# [Exercise description]
Tell me how many lines in the data below hold the string "things", and say nothing else.

┏━━

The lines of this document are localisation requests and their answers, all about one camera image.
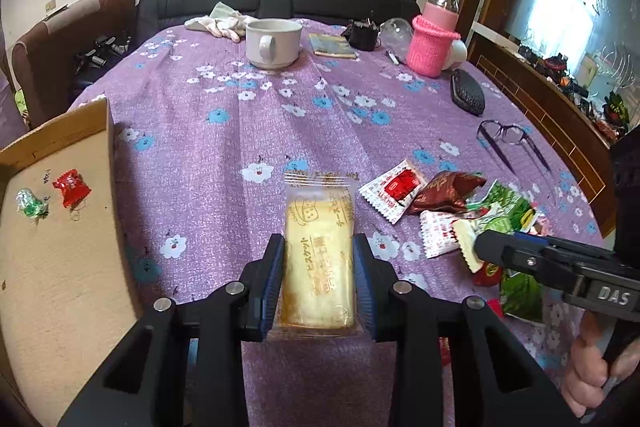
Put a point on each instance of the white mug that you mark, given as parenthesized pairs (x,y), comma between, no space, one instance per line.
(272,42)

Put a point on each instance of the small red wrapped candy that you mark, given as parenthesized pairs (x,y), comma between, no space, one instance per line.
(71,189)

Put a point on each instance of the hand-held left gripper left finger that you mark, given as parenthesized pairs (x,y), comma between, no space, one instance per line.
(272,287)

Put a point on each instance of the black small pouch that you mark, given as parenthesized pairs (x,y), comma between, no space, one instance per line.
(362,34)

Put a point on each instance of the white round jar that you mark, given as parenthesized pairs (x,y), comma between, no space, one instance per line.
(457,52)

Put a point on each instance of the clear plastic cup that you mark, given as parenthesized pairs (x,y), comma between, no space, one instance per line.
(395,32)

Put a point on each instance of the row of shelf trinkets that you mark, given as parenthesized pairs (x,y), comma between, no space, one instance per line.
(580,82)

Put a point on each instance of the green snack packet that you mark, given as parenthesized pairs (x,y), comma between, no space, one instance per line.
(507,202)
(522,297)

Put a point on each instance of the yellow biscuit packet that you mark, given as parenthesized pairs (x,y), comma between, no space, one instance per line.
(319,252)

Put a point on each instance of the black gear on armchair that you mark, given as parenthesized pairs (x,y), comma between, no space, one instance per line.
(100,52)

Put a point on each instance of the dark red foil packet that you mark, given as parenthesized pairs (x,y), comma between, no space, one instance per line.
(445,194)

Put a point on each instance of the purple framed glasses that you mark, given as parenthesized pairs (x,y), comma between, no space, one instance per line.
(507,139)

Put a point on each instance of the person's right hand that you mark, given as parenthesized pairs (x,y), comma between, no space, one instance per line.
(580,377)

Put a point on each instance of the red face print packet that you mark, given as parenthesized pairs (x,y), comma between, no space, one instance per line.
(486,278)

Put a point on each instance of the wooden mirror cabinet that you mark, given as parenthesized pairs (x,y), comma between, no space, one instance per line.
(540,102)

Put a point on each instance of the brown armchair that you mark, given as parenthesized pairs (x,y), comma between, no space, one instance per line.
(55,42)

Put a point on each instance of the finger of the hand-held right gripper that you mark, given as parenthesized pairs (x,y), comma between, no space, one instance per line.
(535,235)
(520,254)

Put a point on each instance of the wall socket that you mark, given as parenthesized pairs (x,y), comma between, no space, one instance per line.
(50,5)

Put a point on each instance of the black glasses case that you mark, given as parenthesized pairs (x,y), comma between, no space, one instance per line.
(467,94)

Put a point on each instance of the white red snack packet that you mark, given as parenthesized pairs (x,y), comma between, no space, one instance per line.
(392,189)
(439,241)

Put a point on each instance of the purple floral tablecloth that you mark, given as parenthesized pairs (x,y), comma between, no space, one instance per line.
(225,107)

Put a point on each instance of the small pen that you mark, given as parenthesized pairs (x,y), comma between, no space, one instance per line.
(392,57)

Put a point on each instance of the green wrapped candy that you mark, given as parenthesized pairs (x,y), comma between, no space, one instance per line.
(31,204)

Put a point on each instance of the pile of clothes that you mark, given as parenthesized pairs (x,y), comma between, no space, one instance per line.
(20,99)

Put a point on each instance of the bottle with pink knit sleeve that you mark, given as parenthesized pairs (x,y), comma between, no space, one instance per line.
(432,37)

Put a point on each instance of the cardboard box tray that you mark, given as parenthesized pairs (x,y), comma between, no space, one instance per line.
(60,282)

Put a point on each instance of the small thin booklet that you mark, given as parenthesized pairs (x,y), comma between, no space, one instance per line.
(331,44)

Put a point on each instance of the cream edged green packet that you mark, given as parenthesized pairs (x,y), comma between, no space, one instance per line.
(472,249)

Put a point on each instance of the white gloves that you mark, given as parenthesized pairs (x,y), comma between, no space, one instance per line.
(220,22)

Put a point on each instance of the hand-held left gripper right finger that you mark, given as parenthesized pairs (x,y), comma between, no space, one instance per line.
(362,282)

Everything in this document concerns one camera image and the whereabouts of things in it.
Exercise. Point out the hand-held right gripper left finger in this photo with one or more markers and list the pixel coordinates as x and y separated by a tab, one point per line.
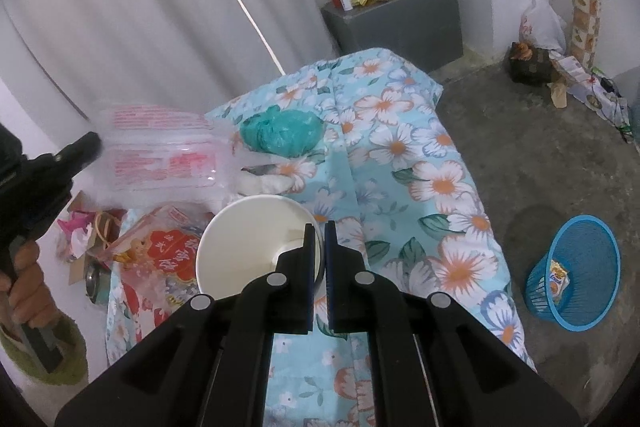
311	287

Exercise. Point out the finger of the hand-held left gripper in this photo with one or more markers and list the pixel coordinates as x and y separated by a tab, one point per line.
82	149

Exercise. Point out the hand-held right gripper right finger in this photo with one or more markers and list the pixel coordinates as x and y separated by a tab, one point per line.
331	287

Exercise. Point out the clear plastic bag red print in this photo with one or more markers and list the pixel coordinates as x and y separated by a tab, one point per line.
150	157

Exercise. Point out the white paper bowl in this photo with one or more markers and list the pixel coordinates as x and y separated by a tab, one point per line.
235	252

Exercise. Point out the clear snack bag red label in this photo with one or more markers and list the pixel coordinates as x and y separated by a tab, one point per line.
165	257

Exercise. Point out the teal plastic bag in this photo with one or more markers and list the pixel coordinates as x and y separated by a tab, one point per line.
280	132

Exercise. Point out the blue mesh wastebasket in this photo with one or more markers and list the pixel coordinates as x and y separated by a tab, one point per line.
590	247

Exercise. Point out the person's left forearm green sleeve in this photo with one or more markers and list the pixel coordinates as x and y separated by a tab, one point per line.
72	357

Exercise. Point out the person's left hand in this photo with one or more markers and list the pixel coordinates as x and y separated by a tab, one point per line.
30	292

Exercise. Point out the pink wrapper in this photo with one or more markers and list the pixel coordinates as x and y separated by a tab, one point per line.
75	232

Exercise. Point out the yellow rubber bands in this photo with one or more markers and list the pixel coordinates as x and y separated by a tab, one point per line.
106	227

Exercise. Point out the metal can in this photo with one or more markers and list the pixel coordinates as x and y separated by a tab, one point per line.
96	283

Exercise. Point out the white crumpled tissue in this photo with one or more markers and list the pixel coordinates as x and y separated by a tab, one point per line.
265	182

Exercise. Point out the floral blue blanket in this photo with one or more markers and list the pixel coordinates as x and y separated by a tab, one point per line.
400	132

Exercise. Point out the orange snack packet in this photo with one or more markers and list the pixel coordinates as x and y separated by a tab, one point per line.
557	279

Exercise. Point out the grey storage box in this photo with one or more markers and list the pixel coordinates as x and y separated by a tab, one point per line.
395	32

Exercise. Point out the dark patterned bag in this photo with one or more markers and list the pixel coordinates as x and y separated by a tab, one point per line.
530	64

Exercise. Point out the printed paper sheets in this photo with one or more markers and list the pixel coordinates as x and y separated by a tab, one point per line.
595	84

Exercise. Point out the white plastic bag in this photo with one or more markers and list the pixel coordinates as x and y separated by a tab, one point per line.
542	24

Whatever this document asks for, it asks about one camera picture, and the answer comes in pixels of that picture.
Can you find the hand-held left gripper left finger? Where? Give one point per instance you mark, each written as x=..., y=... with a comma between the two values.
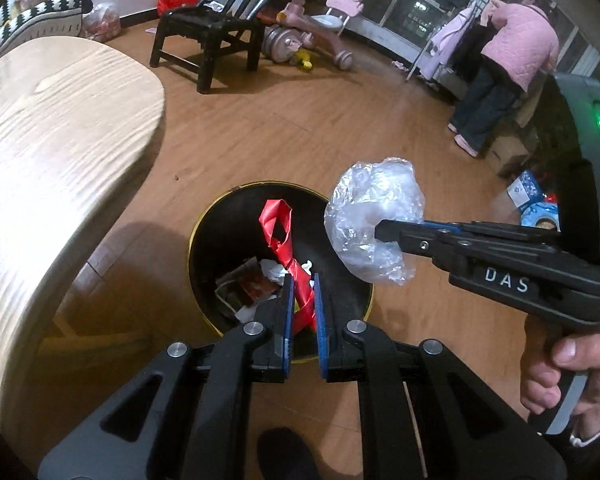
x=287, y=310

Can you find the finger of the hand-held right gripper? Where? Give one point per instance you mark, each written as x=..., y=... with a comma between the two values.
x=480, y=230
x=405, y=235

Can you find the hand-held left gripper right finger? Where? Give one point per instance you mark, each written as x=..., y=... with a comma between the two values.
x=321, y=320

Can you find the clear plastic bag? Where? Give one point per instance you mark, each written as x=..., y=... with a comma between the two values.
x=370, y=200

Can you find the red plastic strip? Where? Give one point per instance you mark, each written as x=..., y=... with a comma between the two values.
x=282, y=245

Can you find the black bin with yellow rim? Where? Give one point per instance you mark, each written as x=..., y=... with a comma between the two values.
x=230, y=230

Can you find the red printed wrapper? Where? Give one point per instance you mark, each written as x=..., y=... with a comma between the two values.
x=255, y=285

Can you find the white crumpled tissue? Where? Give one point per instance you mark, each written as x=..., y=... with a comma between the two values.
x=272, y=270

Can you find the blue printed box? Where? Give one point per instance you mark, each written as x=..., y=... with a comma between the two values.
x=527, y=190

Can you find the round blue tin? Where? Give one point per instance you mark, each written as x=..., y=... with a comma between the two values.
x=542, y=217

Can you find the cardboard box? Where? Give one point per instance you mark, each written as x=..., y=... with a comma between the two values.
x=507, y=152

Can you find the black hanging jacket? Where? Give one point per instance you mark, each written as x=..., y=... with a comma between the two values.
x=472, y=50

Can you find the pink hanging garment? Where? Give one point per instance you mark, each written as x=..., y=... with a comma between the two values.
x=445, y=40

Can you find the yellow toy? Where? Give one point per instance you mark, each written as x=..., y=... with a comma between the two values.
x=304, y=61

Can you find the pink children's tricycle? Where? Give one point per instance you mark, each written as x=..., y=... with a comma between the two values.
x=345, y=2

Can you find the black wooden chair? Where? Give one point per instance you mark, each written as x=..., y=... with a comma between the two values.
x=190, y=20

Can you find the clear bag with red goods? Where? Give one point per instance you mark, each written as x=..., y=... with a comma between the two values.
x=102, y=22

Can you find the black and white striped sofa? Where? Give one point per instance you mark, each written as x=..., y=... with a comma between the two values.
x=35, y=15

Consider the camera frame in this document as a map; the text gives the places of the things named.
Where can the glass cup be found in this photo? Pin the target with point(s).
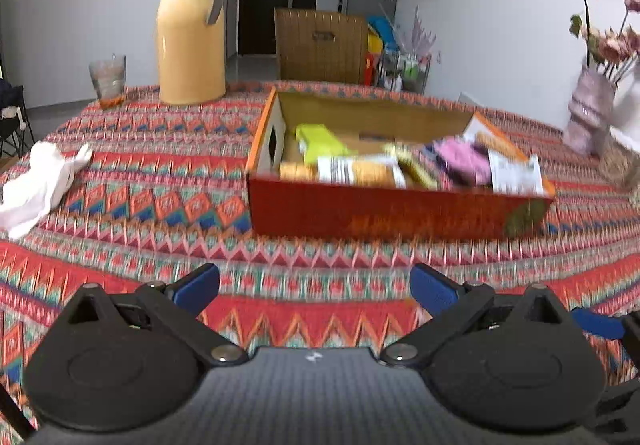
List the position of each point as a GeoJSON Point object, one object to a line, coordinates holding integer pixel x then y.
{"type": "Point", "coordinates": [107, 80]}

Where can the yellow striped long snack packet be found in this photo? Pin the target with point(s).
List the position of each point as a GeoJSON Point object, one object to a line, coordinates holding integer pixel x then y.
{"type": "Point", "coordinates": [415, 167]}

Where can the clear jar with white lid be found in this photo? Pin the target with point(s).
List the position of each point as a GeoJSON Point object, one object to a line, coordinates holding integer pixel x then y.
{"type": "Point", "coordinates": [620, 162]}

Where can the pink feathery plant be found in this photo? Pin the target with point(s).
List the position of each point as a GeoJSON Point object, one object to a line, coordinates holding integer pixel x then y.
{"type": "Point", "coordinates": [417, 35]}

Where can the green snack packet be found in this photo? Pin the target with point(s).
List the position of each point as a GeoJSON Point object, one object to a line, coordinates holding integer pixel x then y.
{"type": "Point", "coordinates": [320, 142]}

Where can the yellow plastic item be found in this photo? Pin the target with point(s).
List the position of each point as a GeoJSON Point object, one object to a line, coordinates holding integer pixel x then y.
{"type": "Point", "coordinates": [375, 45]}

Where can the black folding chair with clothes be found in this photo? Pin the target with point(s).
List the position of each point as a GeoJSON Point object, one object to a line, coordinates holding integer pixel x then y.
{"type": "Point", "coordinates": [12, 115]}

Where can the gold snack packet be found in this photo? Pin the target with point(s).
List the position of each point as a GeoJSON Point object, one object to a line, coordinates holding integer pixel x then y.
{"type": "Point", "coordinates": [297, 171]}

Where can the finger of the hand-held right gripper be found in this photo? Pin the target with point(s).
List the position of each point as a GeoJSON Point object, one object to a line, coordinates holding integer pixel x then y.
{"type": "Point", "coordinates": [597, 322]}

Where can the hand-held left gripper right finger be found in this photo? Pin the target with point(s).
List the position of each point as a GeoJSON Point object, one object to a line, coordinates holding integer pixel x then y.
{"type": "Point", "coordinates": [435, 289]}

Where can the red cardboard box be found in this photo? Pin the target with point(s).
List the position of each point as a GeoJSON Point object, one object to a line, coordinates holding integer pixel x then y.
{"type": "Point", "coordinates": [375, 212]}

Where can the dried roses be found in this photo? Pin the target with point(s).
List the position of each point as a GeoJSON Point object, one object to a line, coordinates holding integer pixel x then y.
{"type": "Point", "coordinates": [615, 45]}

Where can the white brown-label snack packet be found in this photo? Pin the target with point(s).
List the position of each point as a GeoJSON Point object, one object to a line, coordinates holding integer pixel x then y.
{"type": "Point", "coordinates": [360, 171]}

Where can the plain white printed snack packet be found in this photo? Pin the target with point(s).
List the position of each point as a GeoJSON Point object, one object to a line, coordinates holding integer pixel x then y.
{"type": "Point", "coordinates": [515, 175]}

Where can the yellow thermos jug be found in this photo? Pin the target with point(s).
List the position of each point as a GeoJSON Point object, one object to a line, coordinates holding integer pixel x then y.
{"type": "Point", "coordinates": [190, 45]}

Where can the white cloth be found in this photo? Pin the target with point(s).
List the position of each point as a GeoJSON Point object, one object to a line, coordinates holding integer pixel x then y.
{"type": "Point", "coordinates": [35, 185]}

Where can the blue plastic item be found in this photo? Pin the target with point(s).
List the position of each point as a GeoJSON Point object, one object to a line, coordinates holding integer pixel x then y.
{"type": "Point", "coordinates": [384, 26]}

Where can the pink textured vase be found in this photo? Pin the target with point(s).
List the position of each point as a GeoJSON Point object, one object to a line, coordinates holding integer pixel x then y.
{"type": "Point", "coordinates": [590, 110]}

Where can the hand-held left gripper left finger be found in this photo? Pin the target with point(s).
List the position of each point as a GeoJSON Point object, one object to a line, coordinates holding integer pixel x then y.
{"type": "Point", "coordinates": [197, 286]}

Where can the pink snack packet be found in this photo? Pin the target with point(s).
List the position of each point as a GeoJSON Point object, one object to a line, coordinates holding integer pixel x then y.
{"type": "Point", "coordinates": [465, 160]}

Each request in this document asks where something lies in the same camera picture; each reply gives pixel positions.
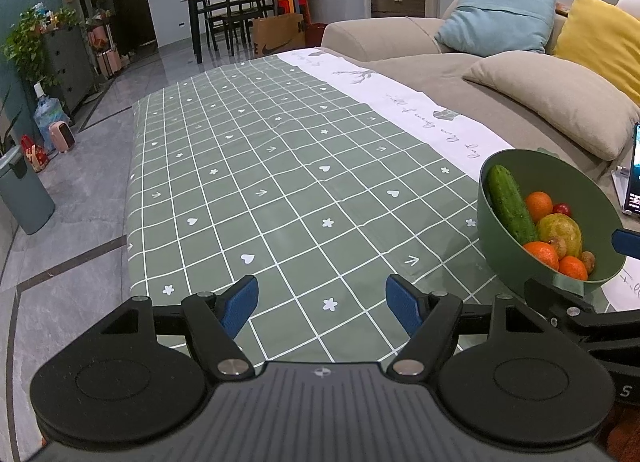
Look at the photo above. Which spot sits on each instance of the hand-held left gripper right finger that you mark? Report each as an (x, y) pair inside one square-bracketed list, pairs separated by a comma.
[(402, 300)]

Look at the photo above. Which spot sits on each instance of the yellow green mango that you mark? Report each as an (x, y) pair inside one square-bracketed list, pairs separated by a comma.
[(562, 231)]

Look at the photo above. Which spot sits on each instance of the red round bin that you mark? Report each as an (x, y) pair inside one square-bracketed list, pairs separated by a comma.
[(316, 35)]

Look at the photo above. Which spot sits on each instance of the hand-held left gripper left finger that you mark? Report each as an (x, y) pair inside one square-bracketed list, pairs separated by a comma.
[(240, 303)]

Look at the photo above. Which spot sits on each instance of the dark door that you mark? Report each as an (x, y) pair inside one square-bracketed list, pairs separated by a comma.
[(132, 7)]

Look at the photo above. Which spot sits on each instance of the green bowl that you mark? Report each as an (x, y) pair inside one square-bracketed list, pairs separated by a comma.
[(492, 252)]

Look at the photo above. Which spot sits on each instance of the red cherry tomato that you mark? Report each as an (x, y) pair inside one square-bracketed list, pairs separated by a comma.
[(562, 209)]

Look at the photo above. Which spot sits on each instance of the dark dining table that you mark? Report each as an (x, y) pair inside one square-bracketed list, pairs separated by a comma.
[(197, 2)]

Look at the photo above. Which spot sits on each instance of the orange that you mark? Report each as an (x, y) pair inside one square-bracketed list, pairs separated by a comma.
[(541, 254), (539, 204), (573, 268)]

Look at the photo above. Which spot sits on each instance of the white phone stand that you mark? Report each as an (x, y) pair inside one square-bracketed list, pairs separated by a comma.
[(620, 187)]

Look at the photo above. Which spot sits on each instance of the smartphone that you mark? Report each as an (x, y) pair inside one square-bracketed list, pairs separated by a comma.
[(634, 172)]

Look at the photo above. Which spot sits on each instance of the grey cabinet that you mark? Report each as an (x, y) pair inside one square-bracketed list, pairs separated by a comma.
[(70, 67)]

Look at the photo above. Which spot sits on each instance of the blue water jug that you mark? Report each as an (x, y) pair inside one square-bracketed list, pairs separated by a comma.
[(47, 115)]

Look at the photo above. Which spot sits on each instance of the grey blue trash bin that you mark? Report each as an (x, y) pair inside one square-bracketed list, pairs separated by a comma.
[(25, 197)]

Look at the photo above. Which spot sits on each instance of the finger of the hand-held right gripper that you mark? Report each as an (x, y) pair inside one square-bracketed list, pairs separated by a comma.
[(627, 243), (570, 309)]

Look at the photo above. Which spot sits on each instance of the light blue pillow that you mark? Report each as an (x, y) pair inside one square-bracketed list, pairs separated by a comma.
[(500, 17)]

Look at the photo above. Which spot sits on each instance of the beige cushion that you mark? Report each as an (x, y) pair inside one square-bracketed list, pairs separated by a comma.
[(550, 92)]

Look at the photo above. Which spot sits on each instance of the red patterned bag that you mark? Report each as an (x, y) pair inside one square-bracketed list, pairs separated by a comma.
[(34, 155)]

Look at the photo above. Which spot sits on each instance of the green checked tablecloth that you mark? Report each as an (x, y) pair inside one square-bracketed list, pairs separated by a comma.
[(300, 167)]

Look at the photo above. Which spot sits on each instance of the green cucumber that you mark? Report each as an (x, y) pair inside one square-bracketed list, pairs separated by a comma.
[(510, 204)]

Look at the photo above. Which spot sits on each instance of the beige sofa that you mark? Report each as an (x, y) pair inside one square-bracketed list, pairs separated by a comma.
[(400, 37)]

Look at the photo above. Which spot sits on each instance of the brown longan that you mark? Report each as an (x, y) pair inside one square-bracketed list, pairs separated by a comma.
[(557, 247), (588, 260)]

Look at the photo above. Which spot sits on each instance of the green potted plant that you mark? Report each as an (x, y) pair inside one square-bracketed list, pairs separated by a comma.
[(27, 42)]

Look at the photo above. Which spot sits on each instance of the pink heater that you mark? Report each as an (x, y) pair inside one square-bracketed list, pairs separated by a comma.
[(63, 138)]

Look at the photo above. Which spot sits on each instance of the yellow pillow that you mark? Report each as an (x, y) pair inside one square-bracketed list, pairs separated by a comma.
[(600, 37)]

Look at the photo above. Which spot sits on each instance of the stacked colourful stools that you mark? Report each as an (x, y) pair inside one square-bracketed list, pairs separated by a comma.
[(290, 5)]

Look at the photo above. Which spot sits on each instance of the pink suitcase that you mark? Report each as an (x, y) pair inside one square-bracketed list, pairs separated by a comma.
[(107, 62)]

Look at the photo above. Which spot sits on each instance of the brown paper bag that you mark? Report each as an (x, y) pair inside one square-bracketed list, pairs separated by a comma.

┗━━

# [Exercise output]
2